Only the pictures should be left out; write out all other data exactly.

• _Dataset extract_

::::

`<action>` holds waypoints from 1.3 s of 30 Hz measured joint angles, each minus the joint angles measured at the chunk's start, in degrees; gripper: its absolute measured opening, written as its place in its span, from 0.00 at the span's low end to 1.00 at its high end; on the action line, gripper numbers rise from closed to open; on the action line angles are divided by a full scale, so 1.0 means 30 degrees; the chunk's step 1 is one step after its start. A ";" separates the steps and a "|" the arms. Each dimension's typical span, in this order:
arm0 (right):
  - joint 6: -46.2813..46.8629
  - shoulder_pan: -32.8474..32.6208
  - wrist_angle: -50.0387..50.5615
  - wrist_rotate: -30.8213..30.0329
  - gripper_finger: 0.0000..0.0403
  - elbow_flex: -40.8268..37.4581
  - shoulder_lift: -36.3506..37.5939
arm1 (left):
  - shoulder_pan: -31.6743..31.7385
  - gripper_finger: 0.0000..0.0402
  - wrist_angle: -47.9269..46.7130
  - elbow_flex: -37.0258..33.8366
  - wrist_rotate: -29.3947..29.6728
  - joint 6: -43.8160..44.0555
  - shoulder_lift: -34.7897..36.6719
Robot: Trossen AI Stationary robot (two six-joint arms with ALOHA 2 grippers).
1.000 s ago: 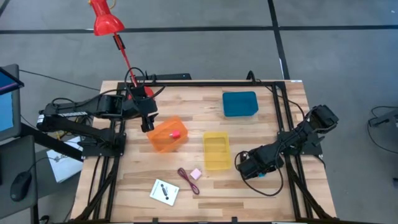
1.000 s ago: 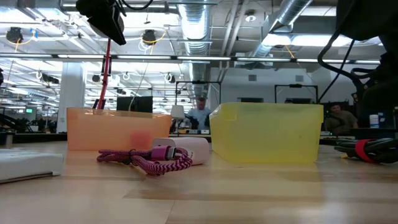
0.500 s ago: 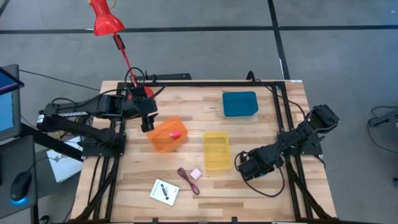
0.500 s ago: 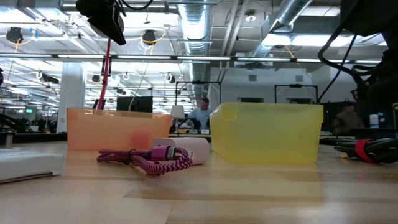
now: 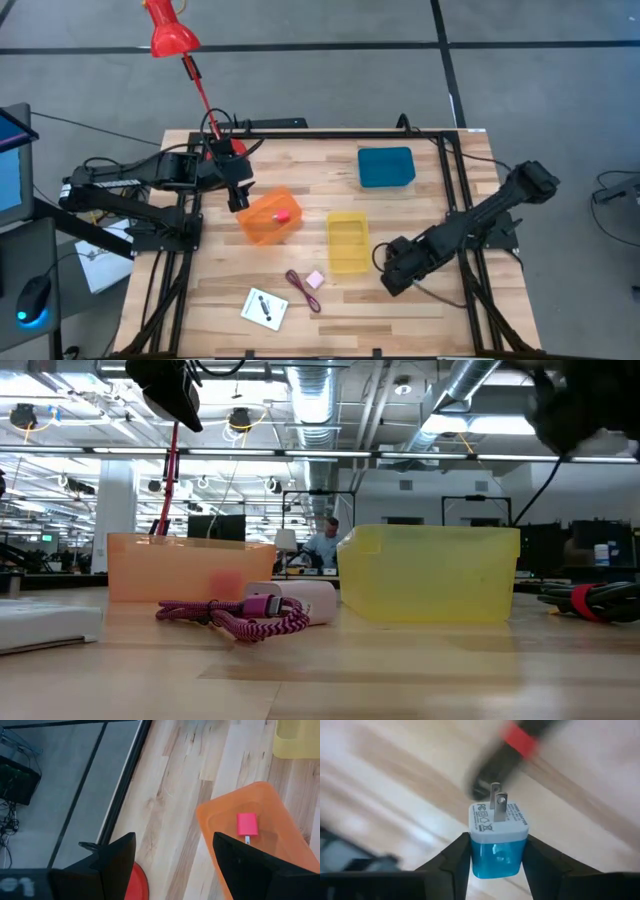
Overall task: Pick and place items into bin
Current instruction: Put the blue charger adapter into the orange bin
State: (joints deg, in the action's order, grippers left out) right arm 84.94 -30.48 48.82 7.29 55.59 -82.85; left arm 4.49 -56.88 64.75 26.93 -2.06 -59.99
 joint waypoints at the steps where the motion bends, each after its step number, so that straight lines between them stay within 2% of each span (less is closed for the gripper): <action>1: -0.0478 0.0127 -0.0410 -0.0792 0.37 0.0174 0.0399 | 0.0000 0.64 0.0002 0.0000 0.0013 0.0069 0.0000; 5: -0.3121 0.1319 -0.2482 -0.4126 0.37 0.0505 0.1740 | -0.0007 0.64 0.0411 0.0000 0.1202 0.0852 0.0000; 8: -0.5974 0.2998 -0.4729 -0.6361 0.34 0.0519 0.2140 | -0.0007 0.64 0.0452 0.0003 0.3267 0.1415 0.0226; 10: -0.8475 0.4326 -0.7018 -0.7039 0.34 0.0519 0.2035 | 0.0000 0.64 0.0443 0.0015 0.4575 0.1871 0.0481; 12: -1.1397 0.5777 -1.0108 -0.6443 0.34 0.0519 0.1612 | 0.0000 0.64 0.0464 0.0015 0.5361 0.2106 0.0792; 14: -1.3650 0.7114 -1.3685 -0.4967 0.35 0.0531 0.0778 | 0.0000 0.64 0.0445 0.0015 0.5488 0.2132 0.1196; 19: -1.5823 1.0061 -2.1032 -0.0735 0.35 0.0548 -0.2360 | 0.0000 0.64 0.0340 0.0015 0.5350 0.2927 0.2427; 21: -1.6443 1.0966 -2.3446 -0.0420 0.35 0.0548 -0.3935 | 0.0000 0.64 0.0341 0.0015 0.5301 0.2976 0.2999; 24: -1.9906 1.1841 -2.5781 -0.0444 0.36 0.1041 -0.6195 | 0.0000 0.64 0.0357 0.0015 0.5183 0.2970 0.3756; 26: -2.1119 1.2152 -2.6003 -0.0458 0.36 0.1912 -0.7398 | 0.0000 0.64 0.0334 0.0015 0.4995 0.2970 0.4128; 30: -2.1329 1.2539 -2.4815 -0.0342 0.36 0.4517 -0.9421 | 0.0000 0.64 0.0245 0.0015 0.3794 0.2964 0.4633; 34: -2.2055 1.2498 -2.0416 0.0090 0.36 0.7889 -1.1447 | 0.0000 0.64 0.0161 0.0007 0.2746 0.2970 0.4779; 39: -2.5284 1.1828 -1.4816 -0.0479 0.36 1.2771 -1.3951 | -0.0004 0.64 0.0168 0.0007 0.2593 0.3017 0.4478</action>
State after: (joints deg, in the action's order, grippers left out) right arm 9.09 5.00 4.37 5.85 93.90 -124.70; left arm 4.48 -56.38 64.77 34.71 6.99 -46.55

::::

• _Output of the exercise_
`<action>` holds waypoints from 1.3 s of 30 Hz measured joint angles, each minus the joint angles measured at the chunk's start, in degrees; gripper: its absolute measured opening, written as its place in its span, from 0.00 at the span's low end to 1.00 at its high end; on the action line, gripper numbers rise from closed to open; on the action line angles are divided by a full scale, so 1.0 means 30 degrees; the chunk's step 1 is one step after its start. A ";" separates the steps and a "|" the arms. Each dimension's typical span, in this order:
arm0 (right):
  - joint 6: -46.2813..46.8629
  - shoulder_pan: -32.8474..32.6208
  - wrist_angle: -50.0387..50.5615
  - wrist_rotate: -30.8213..30.0329
  - gripper_finger: 0.0000..0.0403
  - elbow_flex: -40.8268..37.4581
  - shoulder_lift: -36.3506..37.5939
arm1 (left):
  - shoulder_pan: -31.6743..31.7385
  - gripper_finger: 0.0000..0.0402
  - wrist_angle: -47.9269..46.7130
  - elbow_flex: -37.0258..33.8366
  - wrist_rotate: -29.3947..29.6728
  - joint 6: -43.8160..44.0555
  - shoulder_lift: -34.7897..36.6719
Robot: Trossen AI Stationary robot (two six-joint arms with ALOHA 2 grippers).
1.000 s ago: 
1.000 s ago: 
0.500 s ago: 
0.500 s ago: 
now: 
Overall task: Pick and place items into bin
Current instruction: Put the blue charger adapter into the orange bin
State: (joints deg, in the action's order, grippers left out) right arm 84.94 -30.48 48.82 7.29 55.59 -82.85; left arm 4.49 -56.88 64.75 26.93 -2.06 -59.99
 joint waypoints at the steps where the motion bends, each after its step number, so that straight lines between them stay within 2% of each span (less is closed for the gripper): <action>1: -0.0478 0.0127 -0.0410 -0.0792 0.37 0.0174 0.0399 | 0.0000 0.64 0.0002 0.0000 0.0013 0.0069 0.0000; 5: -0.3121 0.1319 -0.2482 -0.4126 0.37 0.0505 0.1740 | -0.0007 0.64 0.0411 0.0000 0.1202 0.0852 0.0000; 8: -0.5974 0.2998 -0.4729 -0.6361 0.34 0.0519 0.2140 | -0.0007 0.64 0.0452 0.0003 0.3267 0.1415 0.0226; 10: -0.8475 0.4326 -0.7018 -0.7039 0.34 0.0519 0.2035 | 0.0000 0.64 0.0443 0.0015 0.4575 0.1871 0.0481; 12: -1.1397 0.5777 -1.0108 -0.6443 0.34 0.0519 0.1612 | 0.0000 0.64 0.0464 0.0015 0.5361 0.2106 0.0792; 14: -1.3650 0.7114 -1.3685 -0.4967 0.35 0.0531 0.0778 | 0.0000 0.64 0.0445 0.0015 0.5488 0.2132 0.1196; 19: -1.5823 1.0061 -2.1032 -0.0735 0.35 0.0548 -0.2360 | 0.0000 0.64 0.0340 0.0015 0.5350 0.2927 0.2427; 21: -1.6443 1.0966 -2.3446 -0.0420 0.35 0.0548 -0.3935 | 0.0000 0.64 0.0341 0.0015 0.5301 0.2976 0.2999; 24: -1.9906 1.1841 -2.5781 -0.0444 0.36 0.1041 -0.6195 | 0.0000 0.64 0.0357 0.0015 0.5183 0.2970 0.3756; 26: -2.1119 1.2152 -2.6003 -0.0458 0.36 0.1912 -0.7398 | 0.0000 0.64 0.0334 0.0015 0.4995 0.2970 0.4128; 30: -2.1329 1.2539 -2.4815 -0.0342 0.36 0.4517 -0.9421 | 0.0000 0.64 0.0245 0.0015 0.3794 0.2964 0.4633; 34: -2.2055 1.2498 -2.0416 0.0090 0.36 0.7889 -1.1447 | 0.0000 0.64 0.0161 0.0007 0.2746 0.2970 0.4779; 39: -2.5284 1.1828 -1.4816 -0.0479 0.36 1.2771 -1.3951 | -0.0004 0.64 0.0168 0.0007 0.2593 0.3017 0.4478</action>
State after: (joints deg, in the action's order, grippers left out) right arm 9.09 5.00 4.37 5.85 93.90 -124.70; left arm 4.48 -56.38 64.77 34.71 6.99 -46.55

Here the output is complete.